**Work request**
Each entry needs to be restated exactly as written.

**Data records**
______

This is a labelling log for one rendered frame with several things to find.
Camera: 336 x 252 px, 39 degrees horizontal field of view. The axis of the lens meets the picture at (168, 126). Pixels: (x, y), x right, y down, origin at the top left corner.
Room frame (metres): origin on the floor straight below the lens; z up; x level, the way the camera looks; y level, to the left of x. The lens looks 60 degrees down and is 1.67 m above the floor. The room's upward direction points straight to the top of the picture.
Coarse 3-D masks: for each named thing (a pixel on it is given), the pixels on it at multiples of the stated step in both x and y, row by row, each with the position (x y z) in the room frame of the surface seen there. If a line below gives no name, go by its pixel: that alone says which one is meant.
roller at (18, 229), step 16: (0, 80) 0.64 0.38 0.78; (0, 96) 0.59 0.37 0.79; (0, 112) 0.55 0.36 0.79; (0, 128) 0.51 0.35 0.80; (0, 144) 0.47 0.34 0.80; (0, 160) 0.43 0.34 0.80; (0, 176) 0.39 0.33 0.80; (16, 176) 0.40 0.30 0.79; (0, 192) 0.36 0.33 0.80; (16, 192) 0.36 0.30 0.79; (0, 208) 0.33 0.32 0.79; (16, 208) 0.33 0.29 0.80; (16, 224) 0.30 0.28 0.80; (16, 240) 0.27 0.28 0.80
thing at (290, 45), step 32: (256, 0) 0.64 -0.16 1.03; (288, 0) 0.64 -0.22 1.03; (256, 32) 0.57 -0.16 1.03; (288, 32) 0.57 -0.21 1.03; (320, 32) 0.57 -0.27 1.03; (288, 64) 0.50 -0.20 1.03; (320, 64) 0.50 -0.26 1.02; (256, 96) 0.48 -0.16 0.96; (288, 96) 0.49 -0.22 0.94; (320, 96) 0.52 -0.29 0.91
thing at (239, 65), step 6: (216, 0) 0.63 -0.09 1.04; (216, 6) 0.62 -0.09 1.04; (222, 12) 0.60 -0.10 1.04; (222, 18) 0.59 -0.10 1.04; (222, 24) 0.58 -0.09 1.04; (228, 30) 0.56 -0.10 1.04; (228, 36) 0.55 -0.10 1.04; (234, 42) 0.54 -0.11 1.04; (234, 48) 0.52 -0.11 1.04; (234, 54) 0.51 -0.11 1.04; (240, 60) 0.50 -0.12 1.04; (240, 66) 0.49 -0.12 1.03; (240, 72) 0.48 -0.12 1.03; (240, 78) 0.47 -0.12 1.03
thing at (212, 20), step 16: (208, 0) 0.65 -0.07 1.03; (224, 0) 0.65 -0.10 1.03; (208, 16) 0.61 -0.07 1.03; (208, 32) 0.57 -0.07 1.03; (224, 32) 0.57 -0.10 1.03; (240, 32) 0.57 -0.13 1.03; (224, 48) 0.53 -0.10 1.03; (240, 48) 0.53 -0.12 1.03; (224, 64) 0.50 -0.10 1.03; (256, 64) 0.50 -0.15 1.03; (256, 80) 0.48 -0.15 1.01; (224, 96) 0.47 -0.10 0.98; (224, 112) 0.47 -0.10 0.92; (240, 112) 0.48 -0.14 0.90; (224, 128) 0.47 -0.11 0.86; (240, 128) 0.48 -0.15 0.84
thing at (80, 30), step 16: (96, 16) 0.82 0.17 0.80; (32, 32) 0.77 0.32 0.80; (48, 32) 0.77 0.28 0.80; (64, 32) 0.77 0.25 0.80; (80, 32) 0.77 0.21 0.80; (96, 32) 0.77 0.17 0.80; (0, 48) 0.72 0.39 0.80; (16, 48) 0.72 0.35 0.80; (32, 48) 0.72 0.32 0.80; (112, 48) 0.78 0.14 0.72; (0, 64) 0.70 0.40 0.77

______

**Task result**
This is a labelling log for one rendered frame with several things to find.
Camera: 336 x 252 px, 39 degrees horizontal field of view. The axis of the lens meets the picture at (168, 126). Pixels: (x, y), x right, y down, origin at the top left corner.
Room frame (metres): origin on the floor straight below the lens; z up; x level, the way the camera looks; y level, to the left of x. The lens looks 60 degrees down and is 1.67 m above the floor. The room's upward direction points straight to the top of the picture.
Coarse 3-D masks: for each named thing (a pixel on it is given), the pixels on it at multiples of the stated step in both x and y, row by row, each with the position (x y z) in the room frame of the surface seen there. If a line below gives no name, go by its pixel: that alone says which one is meant.
roller at (18, 229), step 16: (0, 80) 0.64 0.38 0.78; (0, 96) 0.59 0.37 0.79; (0, 112) 0.55 0.36 0.79; (0, 128) 0.51 0.35 0.80; (0, 144) 0.47 0.34 0.80; (0, 160) 0.43 0.34 0.80; (0, 176) 0.39 0.33 0.80; (16, 176) 0.40 0.30 0.79; (0, 192) 0.36 0.33 0.80; (16, 192) 0.36 0.30 0.79; (0, 208) 0.33 0.32 0.79; (16, 208) 0.33 0.29 0.80; (16, 224) 0.30 0.28 0.80; (16, 240) 0.27 0.28 0.80
thing at (290, 45), step 32: (256, 0) 0.64 -0.16 1.03; (288, 0) 0.64 -0.22 1.03; (256, 32) 0.57 -0.16 1.03; (288, 32) 0.57 -0.21 1.03; (320, 32) 0.57 -0.27 1.03; (288, 64) 0.50 -0.20 1.03; (320, 64) 0.50 -0.26 1.02; (256, 96) 0.48 -0.16 0.96; (288, 96) 0.49 -0.22 0.94; (320, 96) 0.52 -0.29 0.91
thing at (239, 65), step 6: (216, 0) 0.63 -0.09 1.04; (216, 6) 0.62 -0.09 1.04; (222, 12) 0.60 -0.10 1.04; (222, 18) 0.59 -0.10 1.04; (222, 24) 0.58 -0.09 1.04; (228, 30) 0.56 -0.10 1.04; (228, 36) 0.55 -0.10 1.04; (234, 42) 0.54 -0.11 1.04; (234, 48) 0.52 -0.11 1.04; (234, 54) 0.51 -0.11 1.04; (240, 60) 0.50 -0.12 1.04; (240, 66) 0.49 -0.12 1.03; (240, 72) 0.48 -0.12 1.03; (240, 78) 0.47 -0.12 1.03
thing at (212, 20), step 16: (208, 0) 0.65 -0.07 1.03; (224, 0) 0.65 -0.10 1.03; (208, 16) 0.61 -0.07 1.03; (208, 32) 0.57 -0.07 1.03; (224, 32) 0.57 -0.10 1.03; (240, 32) 0.57 -0.13 1.03; (224, 48) 0.53 -0.10 1.03; (240, 48) 0.53 -0.12 1.03; (224, 64) 0.50 -0.10 1.03; (256, 64) 0.50 -0.15 1.03; (256, 80) 0.48 -0.15 1.01; (224, 96) 0.47 -0.10 0.98; (224, 112) 0.47 -0.10 0.92; (240, 112) 0.48 -0.14 0.90; (224, 128) 0.47 -0.11 0.86; (240, 128) 0.48 -0.15 0.84
thing at (80, 30), step 16: (96, 16) 0.82 0.17 0.80; (32, 32) 0.77 0.32 0.80; (48, 32) 0.77 0.28 0.80; (64, 32) 0.77 0.25 0.80; (80, 32) 0.77 0.21 0.80; (96, 32) 0.77 0.17 0.80; (0, 48) 0.72 0.39 0.80; (16, 48) 0.72 0.35 0.80; (32, 48) 0.72 0.32 0.80; (112, 48) 0.78 0.14 0.72; (0, 64) 0.70 0.40 0.77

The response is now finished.